Monday, Apr. 13, 1959
Crazy Mixed-Up Cad
DAYS AND MOMENTS QUICKLY FLYING (256pp.)--Perry Madoc--Viking($3.75).
The "Sunnylands Grange Select Summer School for Boys" is a moth-Eton travesty of an English public school. Its playing fields of welfare-state spivs supply most of the antic humor to be found in this uneven first novel. Oliver Ventnor, the book's mock-hero, is sent down from Oxford for forging his uncle's name to a check. Stony-broke and stonily rebuked by his pastor father, Oliver signs on as a teaching "captain" at Sunnylands Grange.

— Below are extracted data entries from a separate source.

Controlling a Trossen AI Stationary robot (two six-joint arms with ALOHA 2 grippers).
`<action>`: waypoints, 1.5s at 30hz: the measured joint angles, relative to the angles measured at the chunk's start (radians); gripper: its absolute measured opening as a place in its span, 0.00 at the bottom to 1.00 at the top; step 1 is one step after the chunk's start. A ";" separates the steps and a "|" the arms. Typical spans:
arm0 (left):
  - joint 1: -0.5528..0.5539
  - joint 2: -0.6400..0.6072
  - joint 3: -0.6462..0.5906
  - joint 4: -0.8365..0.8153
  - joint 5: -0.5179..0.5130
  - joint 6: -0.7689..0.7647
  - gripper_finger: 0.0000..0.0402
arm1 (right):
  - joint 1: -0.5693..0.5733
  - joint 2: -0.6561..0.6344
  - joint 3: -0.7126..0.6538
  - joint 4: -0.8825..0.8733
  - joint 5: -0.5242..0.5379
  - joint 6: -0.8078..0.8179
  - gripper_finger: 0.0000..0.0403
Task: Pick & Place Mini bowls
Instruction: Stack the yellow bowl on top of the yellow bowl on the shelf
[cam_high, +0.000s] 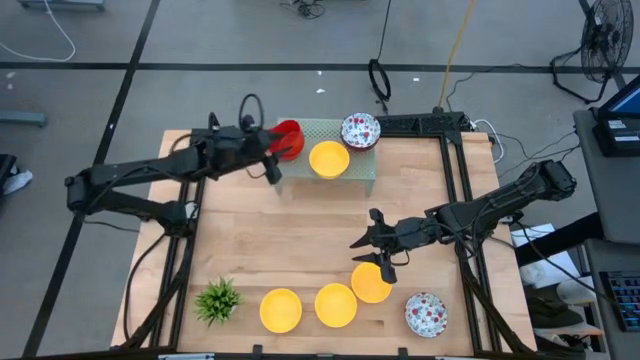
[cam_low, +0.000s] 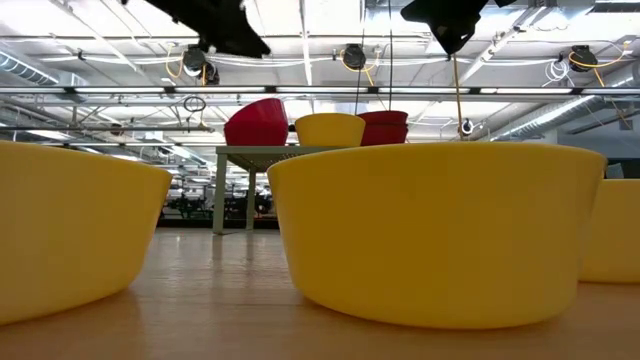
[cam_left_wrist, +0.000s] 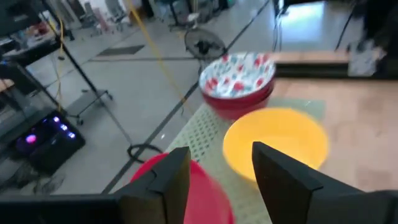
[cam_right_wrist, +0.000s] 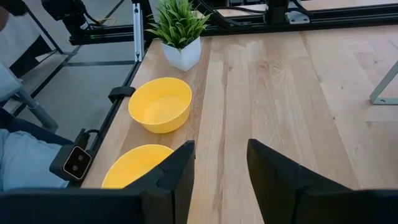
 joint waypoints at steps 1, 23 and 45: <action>-0.010 -0.016 0.000 -0.006 0.007 -0.020 0.43 | 0.000 0.000 0.000 0.000 0.000 0.000 0.34; -0.374 -0.035 0.000 -0.177 0.401 -0.408 0.42 | 0.228 0.214 0.000 -0.052 -0.023 0.302 0.34; -0.457 -0.033 0.000 -0.159 0.398 -0.470 0.42 | 0.275 0.387 0.000 -0.121 -0.080 0.307 0.34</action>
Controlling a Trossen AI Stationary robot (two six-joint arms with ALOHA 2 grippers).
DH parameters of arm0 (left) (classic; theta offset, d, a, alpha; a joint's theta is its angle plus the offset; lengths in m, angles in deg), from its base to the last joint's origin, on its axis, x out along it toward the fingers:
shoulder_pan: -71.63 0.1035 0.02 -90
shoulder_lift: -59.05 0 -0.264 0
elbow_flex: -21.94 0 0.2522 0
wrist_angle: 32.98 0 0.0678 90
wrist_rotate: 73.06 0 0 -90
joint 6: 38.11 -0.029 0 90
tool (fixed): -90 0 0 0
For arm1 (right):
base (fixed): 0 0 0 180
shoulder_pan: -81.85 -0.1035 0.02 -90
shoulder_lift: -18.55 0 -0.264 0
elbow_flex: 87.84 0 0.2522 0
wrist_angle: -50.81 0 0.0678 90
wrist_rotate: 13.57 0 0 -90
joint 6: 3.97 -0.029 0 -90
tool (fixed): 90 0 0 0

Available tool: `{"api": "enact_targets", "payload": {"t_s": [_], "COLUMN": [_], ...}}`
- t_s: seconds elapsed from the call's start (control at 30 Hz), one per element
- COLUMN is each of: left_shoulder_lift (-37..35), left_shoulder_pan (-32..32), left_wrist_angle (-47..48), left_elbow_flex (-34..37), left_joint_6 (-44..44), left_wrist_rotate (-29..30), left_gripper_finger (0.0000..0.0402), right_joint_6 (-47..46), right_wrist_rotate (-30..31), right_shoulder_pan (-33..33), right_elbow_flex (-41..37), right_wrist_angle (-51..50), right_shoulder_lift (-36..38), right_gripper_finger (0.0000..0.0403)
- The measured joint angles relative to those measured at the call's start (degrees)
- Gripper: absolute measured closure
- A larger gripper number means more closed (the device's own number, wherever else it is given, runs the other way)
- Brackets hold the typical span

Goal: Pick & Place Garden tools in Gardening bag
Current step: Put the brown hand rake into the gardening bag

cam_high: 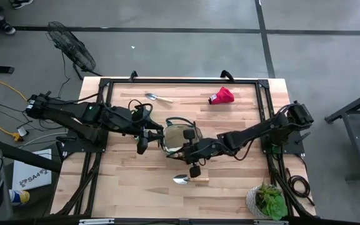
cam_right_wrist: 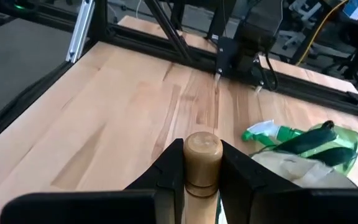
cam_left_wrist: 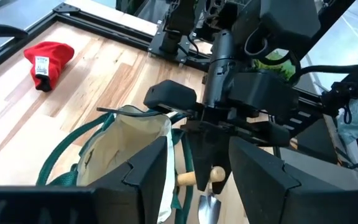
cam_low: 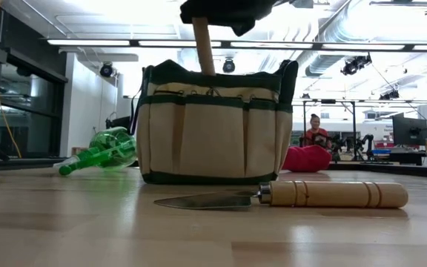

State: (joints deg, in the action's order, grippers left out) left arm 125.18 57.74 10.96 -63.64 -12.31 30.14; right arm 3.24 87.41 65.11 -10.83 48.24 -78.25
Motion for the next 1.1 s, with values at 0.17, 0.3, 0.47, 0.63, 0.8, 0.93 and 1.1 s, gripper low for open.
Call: {"api": "enact_targets", "payload": {"t_s": [0.17, 0.3, 0.47, 0.63, 0.8, 0.93, 1.1], "left_shoulder_lift": [0.0, 0.0, 0.0, 0.0, 0.0, 0.0, 0.0], "left_shoulder_pan": [0.0, 0.0, 0.0, 0.0, 0.0, 0.0, 0.0], "left_wrist_angle": [0.02, 0.02, 0.02, 0.02, 0.02, 0.04, 0.09], "left_elbow_flex": [0.0, 0.0, 0.0, 0.0, 0.0, 0.0, 0.0], "left_joint_6": [0.0, -0.19, -0.38, -0.44, -0.44, -0.44, -0.44], "left_wrist_rotate": [-0.02, -0.02, -0.04, -0.15, -0.17, -0.17, -0.27], "left_gripper_finger": [0.0231, 0.0231, 0.0231, 0.0231, 0.0231, 0.0231, 0.0231], "right_joint_6": [-3.6, -5.28, -6.06, -6.1, -6.98, -10.48, -12.31], "right_wrist_rotate": [-0.73, -0.87, -0.87, -0.87, -0.92, -2.49, -1.79], "right_shoulder_pan": [1.17, 2.1, 2.65, 2.65, 2.61, 3.0, 3.03], "right_elbow_flex": [0.0, 0.0, 0.0, 0.0, 0.0, 0.0, 0.0], "right_wrist_angle": [-1.25, -1.83, -2.72, -4.59, -4.91, -5.38, -8.16], "right_shoulder_lift": [0.0, 0.0, 0.0, 0.0, 0.33, 1.61, 2.8], "right_gripper_finger": [0.0343, 0.0332, 0.0309, 0.0303, 0.0302, 0.0291, 0.0242]}}
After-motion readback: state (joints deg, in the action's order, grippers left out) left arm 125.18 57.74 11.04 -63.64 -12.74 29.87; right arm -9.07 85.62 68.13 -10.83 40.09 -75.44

This gloomy Victorian coastal mansion is run by a bland sharper who calls himself Dr. Chesterfield. An educational quack, Chesterfield prates of clean minds and bodies but has sold four of the school's five bathtubs. Boating and riding are advertised in the school brochure. But the boat is a suicidally leaky scow, and riding is discontinued when the resident donkey drops dead and is carved to vary the diet of congealed herring and paste porridge.
Before justice of a sort catches up with the feckless Oliver, he either seduces or proves irresistible to: 1) his father's gardener's daughter, 2) a blowzy barmaid, 3) a golddigger, 4) a bohemian nymphomaniac, 5) his elder brother's fiancee. Oliver may be just a crazy mixed-up cad to the reader, but in a fatuously psychiatrical reconciliation scene, Oliver's father shoulders the blame: "I think perhaps you represented to me the little daughter I never had and always longed for." A Sunnylands Granger would have the answer to that one: "Not bloody likely."
The author's odd conclusion is perhaps colored by the fact that Perry Madoc is all girl, and a parson's daughter. Anne Humphreys by name, she is a fortyish Welsh woman, chose the house of Collins as her English publisher "because you publish the Book of Common Prayer."